Выбрать главу

Он был уверен тогда, что картина, одна из его лучших картин, истреблена безнадежно; он еще не знал, что есть возможность реставрировать ее, и все же ни словом, ни жестом не выдал своего великого горя.

Чувствовалось, что к этому спокойствию он принуждает себя: он был гораздо бледнее обычного, и его прекрасные, маленькие, стариковские, необыкновенно изящные руки дрожали мельчайшей дрожью, но его душевная дисциплина была такова, что он даже говорить не захотел о происшедшем несчастье».

Через несколько месяцев Репин пришел в галерею с Чуковским. Он остался доволен состоянием картины, так никогда и не узнав истины, глубоко убежденный в том, что сам ее излечил.

С восстановлением картины не кончился шум, поднятый вокруг нее. Враги Репина и всего демократического искусства воспользовались трагическим происшествием, чтобы «сбросить Репина с пьедестала». О том, как старый художник защитил себя от этих нападок, мы расскажем впоследствии.

ОРУЖИЕ РЕВОЛЮЦИИ

Есть одно место в воспоминаниях Репина, которое нельзя читать без содрогания. Он был мальчишкой и видел, как военных поселян, в чем-то провинившихся, наказывали шпицрутенами. Не тогда ли зародилась еще в ребенке неистребимая ненависть к царю, пронесенная художником до могилы? Он не мог, конечно, найти виновника нечеловеческих расправ с поселянами — слишком еще был мал. В мальчишеском сознании отслоилось впечатление от увиденного, а потом уж много позже стало понятно, что царь всему этому не только не препятствовал, но даже на это вынуждал.

Вот как читается это страшное место воспоминаний:

«Происходили беспрерывные экзекуции, и мальчишки весело бегали смотреть на них.
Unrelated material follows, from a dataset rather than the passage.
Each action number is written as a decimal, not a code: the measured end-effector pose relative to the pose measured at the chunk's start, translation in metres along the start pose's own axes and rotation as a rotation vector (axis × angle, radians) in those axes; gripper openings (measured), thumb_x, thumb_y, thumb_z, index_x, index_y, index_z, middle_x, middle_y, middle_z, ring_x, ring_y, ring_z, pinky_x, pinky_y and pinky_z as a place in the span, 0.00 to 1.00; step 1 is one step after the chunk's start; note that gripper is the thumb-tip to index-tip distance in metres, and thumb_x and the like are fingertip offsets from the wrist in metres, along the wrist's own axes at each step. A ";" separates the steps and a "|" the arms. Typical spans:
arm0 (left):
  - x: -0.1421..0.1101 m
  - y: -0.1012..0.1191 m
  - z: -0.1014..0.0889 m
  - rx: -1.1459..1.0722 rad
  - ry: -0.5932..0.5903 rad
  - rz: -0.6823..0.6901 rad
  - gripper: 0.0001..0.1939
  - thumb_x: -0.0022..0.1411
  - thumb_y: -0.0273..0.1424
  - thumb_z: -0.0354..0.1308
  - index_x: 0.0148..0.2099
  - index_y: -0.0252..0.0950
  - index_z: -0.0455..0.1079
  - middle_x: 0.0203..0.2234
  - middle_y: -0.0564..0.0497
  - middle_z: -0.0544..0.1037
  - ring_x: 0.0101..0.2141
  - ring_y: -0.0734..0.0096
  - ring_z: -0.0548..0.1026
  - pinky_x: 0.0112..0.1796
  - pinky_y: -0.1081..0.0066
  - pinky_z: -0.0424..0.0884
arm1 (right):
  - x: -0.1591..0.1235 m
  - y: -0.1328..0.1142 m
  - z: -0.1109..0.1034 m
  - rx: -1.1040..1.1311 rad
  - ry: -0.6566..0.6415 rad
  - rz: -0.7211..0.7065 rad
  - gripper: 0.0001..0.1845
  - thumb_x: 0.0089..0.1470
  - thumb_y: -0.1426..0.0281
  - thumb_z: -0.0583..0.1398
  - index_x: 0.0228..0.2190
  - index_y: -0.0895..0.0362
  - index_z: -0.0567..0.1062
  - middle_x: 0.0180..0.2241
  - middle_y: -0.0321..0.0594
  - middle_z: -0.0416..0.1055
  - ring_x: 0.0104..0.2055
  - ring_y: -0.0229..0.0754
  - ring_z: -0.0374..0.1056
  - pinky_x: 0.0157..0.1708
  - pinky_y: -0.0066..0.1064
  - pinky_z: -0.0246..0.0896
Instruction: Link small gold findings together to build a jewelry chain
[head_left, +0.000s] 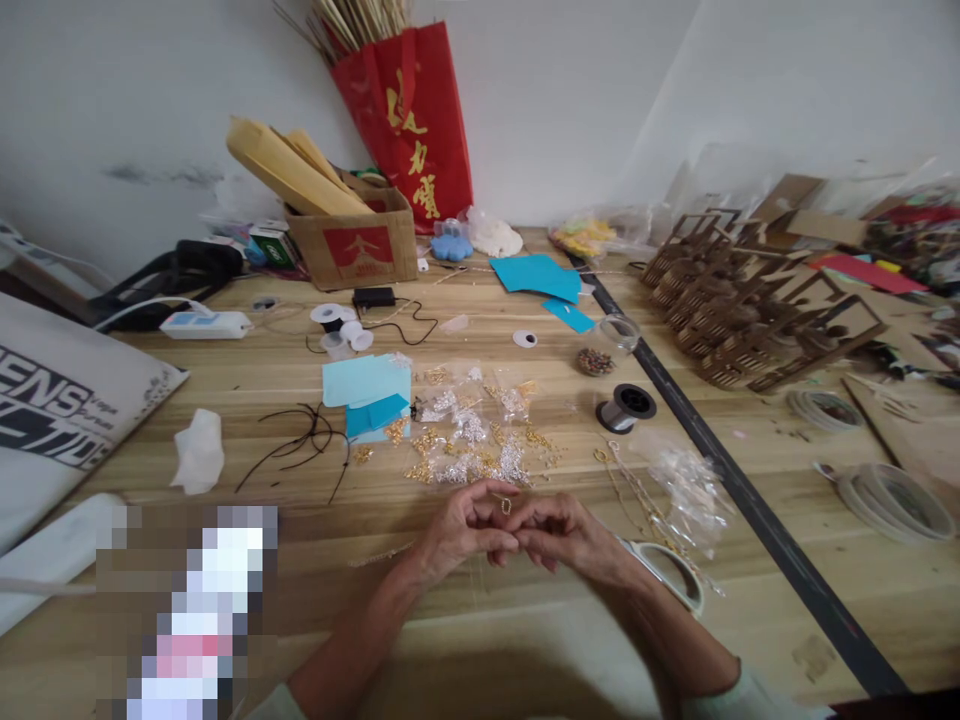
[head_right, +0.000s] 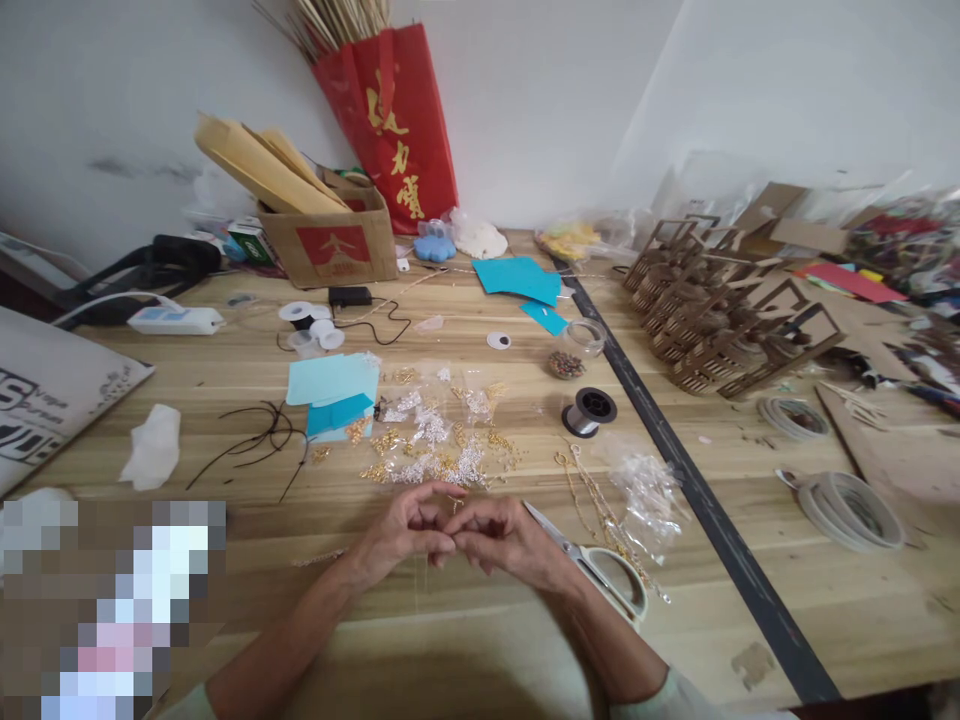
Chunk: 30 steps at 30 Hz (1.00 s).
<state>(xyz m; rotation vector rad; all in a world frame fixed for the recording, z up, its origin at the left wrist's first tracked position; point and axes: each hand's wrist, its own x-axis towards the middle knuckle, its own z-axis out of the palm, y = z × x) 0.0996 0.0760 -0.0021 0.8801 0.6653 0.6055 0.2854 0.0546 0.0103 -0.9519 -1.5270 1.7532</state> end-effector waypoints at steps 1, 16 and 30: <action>0.000 0.000 0.000 -0.006 0.007 0.003 0.30 0.42 0.32 0.72 0.47 0.32 0.66 0.22 0.53 0.77 0.18 0.77 0.71 0.22 0.77 0.66 | 0.000 0.001 0.000 -0.011 0.008 -0.004 0.12 0.56 0.63 0.60 0.35 0.58 0.78 0.28 0.40 0.76 0.18 0.30 0.57 0.17 0.22 0.54; 0.000 0.002 0.000 -0.011 0.086 0.042 0.28 0.43 0.32 0.71 0.46 0.31 0.67 0.20 0.55 0.75 0.18 0.78 0.70 0.23 0.76 0.66 | -0.001 0.007 0.004 -0.131 0.130 -0.003 0.12 0.56 0.61 0.60 0.31 0.58 0.74 0.23 0.37 0.71 0.19 0.32 0.55 0.20 0.24 0.50; 0.001 0.003 0.001 0.043 0.127 0.080 0.17 0.42 0.33 0.71 0.32 0.31 0.71 0.22 0.54 0.74 0.21 0.78 0.71 0.25 0.76 0.68 | -0.002 -0.006 0.007 -0.189 0.177 0.043 0.15 0.57 0.58 0.58 0.30 0.59 0.68 0.21 0.33 0.63 0.19 0.31 0.54 0.18 0.22 0.49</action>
Они прекрасно знали все термины и порядки производства наказаний: «Фуктелей! Шпицрутенов! Сквозь строй!»

Мальчишки пролезали поближе к строю солдат, чтобы рассмотреть, как человеческое мясо, отскакивая от шпицрутенов, падало на землю, как обнажались от мускулов светлые кости ребер и лопаток. Привязанную за руки к ружью жертву донашивали уже на руках до полного количества ударов, назначенных начальством. Но ужасно было потемневшее лицо — почти покойника! Глаза закрыты, и только слабые стоны чуть слышны…

…Начальники часто били подчиненных просто руками «по мордам».

…Смотришь, кровь хлынула изо рта и разлилась по груди, окровянив изящную, чистую, с золотым кольцом руку начальства».

Это была первая ступень школы, в которой ребенок постигал науку, называющуюся насилием. Знания впитались в кровь вместе с ужасом и возмущением.

После событий 1 марта 1881 года аппарат насилия был пущен в ход как никогда прежде. Кровавая полоса, которая прошла через этот год, отшатнула многих русских интеллигентов даже от сочувствия борьбе одиночек. Репин же не только остался верен своей демократической программе жизни, но лучшие, самые смелые картины написал именно в годы, когда заниматься такими темами было явно рискованно.

«Ивана Грозного» запретили, сам самодержец остался картиною недоволен. Репин многое испытал, до той поры, пока она вновь стала доступной зрителям. Но художник приходил в мастерскую и не снимал с мольбертов другие картины, которые еще откровеннее показывали, что такое русский царизм.

В дни наибольшей шумихи с запрещенной картиной он ставил на мольберт маленький холстик и прикасался мелкими кистями к лицу человека в красной рубахе с открытым воротом.

Больше двенадцати лет вынашивалась идея картины «Арест пропагандиста», и рассказать об истории ее возникновения — значит раскрыть секрет, как простая жанровая сценка, почти зарисовка с натуры, превратилась в художественное произведение большого гражданского звучания.

Как бы прелюдией к этой картине была другая, написанная раньше, считающаяся незаконченной. Она имела много разных названий, последнее — «Сходка».

Яркая лампа на столе выхватывает из мрака фигуру человека с длинными волосами, в красной рубахе. Отблески от ее пламени бросают на всю сидящую у стола группу какое-то фантастическое, чуть воспаленное освещение — таким бывает закат в конце ветреного дня.

Красное освещение пробивается сквозь мрак комнаты и господствует над всем. Рыжий человек что-то пламенно говорит всем людям в этой комнате: девушке, смотрящей на него в упор, худому мужчине с сосредоточенным взглядом, бородатому человеку, задумчиво курящему папиросу. Рыжий человек говорит о чем-то таком, что слепило всех сидящих в комнате в один плотный комок, в одну монолитную группу. Оратор опирается на стол своими сильными руками, у него широкий разлет плеч, сам он порывист, горяч, горяча и его рубашка, озаряющая красными отблесками это тайное сборище людей.